WORK ITEM:
Each entry below should be output exactly, apart from its images.

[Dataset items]
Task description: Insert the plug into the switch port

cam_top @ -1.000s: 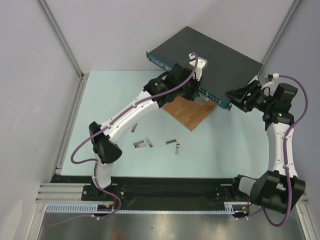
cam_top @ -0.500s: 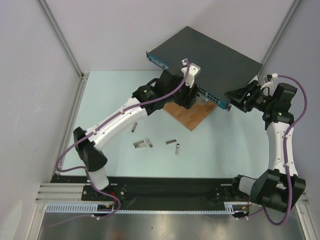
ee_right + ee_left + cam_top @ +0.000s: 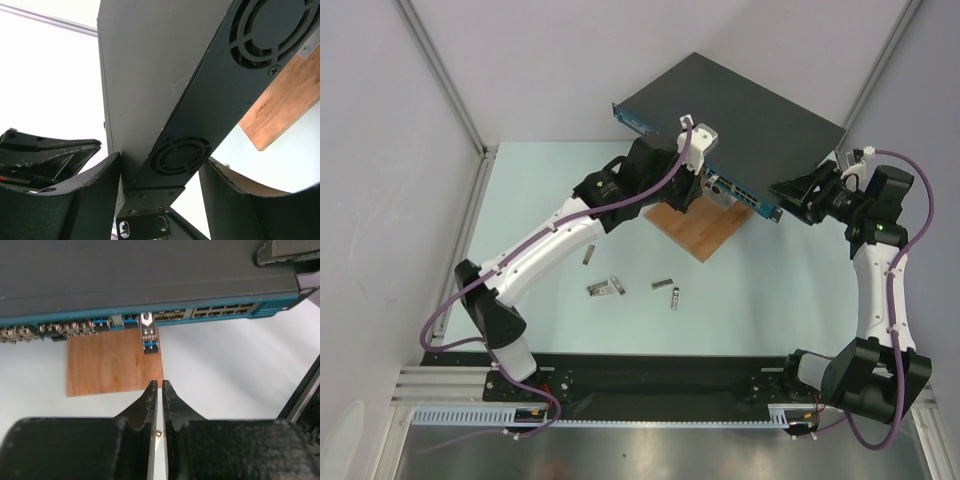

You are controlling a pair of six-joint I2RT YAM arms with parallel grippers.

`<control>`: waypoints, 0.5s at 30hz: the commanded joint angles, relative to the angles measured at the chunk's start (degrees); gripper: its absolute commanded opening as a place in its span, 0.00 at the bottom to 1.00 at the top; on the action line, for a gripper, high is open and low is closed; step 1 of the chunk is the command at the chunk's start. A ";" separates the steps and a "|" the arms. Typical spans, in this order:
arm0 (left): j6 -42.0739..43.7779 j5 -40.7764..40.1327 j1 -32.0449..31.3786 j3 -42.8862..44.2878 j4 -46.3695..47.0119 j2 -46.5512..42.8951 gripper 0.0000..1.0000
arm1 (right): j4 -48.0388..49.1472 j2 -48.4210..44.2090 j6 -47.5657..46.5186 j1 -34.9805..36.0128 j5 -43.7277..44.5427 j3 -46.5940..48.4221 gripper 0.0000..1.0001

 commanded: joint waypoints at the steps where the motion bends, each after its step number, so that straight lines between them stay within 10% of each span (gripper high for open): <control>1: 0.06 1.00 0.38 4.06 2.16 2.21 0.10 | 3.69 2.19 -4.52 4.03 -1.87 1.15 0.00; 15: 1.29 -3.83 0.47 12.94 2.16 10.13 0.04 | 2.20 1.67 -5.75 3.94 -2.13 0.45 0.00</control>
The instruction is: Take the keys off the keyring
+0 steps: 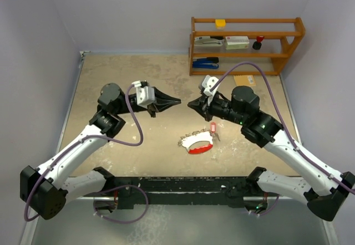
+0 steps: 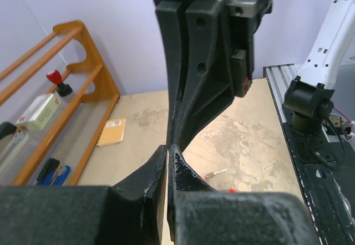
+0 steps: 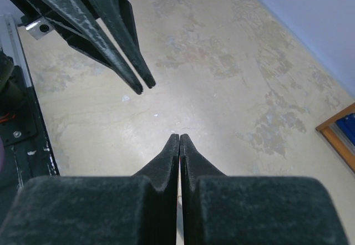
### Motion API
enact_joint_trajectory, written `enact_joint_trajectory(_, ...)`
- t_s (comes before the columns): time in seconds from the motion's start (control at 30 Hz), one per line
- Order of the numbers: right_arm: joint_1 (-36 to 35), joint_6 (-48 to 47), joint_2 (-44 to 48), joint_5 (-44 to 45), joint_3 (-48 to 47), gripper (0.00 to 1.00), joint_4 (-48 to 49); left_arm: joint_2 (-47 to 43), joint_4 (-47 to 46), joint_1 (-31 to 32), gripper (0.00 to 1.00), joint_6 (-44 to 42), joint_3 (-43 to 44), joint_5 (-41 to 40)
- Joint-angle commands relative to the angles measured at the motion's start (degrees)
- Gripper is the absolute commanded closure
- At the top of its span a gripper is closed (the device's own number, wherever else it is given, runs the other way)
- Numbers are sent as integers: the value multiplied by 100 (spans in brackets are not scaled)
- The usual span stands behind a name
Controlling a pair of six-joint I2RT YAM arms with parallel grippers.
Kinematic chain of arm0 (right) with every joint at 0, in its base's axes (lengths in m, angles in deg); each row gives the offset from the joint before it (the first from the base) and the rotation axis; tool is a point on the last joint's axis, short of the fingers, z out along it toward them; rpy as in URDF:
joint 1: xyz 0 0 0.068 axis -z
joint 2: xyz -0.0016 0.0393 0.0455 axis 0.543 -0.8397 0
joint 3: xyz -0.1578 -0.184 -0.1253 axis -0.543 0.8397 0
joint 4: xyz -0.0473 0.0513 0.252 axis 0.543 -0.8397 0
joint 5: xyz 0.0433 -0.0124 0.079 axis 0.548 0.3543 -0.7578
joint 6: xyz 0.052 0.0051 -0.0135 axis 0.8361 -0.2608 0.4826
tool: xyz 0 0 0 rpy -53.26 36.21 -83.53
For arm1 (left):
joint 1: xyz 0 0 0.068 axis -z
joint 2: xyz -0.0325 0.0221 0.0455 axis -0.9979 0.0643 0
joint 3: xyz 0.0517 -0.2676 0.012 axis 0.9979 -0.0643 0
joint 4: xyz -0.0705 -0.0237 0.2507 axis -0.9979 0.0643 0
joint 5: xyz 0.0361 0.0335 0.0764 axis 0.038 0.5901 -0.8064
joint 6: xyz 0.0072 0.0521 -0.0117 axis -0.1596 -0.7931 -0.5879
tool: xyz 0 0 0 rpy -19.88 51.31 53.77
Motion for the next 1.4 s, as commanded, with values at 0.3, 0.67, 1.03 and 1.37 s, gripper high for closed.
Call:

YOUR RESPONSE:
Task description: Insert the plug into the switch port

cam_top @ -1.000s: 
cam_top @ -0.500s: 
ee_right + ee_left + cam_top @ +0.000s: 

You are controlling a pair of six-joint I2RT YAM arms with parallel grippers.

`<control>`: waypoints, 0.5s at 30hz: the commanded joint angles, relative to the angles measured at the chunk's start (degrees); gripper: its absolute commanded opening as a place in its span, 0.00 at the bottom to 1.00 at the top; on the action line, for a gripper, high is open and low is closed; step 1 of the chunk is the command at the chunk's start. A ";" separates the steps and a "|" the arms. Typical spans, in this order:
arm0 (left): j6 -42.0739..43.7779 j5 -40.7764..40.1327 j1 -32.0449..31.3786 j3 -42.8862..44.2878 j4 -46.3695..47.0119 j2 -46.5512..42.8951 gripper 0.0000..1.0000
arm1 (right): j4 -48.0388..49.1472 j2 -48.4210..44.2090 j6 -47.5657..46.5186 j1 -34.9805..36.0128 j5 -43.7277..44.5427 j3 -46.5940..48.4221 gripper 0.0000..1.0001

 commanded: joint waypoints at the steps where the motion bends, each after its step number, so that straight lines between them stay within 10% of each span (gripper high for open): <control>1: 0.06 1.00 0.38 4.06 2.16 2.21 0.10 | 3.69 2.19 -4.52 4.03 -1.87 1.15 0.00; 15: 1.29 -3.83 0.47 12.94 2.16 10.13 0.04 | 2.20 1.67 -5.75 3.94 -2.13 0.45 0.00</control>
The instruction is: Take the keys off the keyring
+0 steps: 
+0 steps: 
+0 steps: 
### Motion API
enact_joint_trajectory, written `enact_joint_trajectory(_, ...)`
- t_s (comes before the columns): time in seconds from the motion's start (control at 30 Hz), one per line
- Order of the numbers: right_arm: joint_1 (-36 to 35), joint_6 (-48 to 47), joint_2 (-44 to 48), joint_5 (-44 to 45), joint_3 (-48 to 47), gripper (0.00 to 1.00), joint_4 (-48 to 49); left_arm: joint_2 (-47 to 43), joint_4 (-47 to 46), joint_1 (-31 to 32), gripper (0.00 to 1.00), joint_6 (-44 to 42), joint_3 (-43 to 44), joint_5 (-41 to 40)
- Joint-angle commands relative to the angles measured at the motion's start (degrees)
- Gripper is the absolute commanded closure
- At the top of its span a gripper is closed (the device's own number, wherever else it is given, runs the other way)
- Numbers are sent as integers: the value multiplied by 100 (spans in brackets are not scaled)
- The usual span stands behind a name
Controlling a pair of six-joint I2RT YAM arms with parallel grippers.
Kinematic chain of arm0 (right) with every joint at 0, in its base's axes (lengths in m, angles in deg); each row gives the offset from the joint before it (the first from the base) and the rotation axis; tool is a point on the last joint's axis, short of the fingers, z out along it toward them; rpy as in URDF:
joint 1: xyz 0 0 0.068 axis -z
joint 2: xyz -0.0016 0.0393 0.0455 axis 0.543 -0.8397 0
joint 3: xyz -0.1578 -0.184 -0.1253 axis -0.543 0.8397 0
joint 4: xyz -0.0473 0.0513 0.252 axis 0.543 -0.8397 0
joint 5: xyz 0.0433 -0.0124 0.079 axis 0.548 0.3543 -0.7578
joint 6: xyz 0.052 0.0051 -0.0135 axis 0.8361 -0.2608 0.4826
tool: xyz 0 0 0 rpy -53.26 36.21 -83.53
For arm1 (left):
joint 1: xyz 0 0 0.068 axis -z
joint 2: xyz -0.0325 0.0221 0.0455 axis -0.9979 0.0643 0
joint 3: xyz 0.0517 -0.2676 0.012 axis 0.9979 -0.0643 0
joint 4: xyz -0.0705 -0.0237 0.2507 axis -0.9979 0.0643 0
joint 5: xyz 0.0361 0.0335 0.0764 axis 0.038 0.5901 -0.8064
joint 6: xyz 0.0072 0.0521 -0.0117 axis -0.1596 -0.7931 -0.5879
tool: xyz 0 0 0 rpy -19.88 51.31 53.77
Motion for the next 1.4 s, as commanded, with values at 0.3, 0.67, 1.03 and 1.37 s, gripper high for closed.
Call:

The output requires no additions.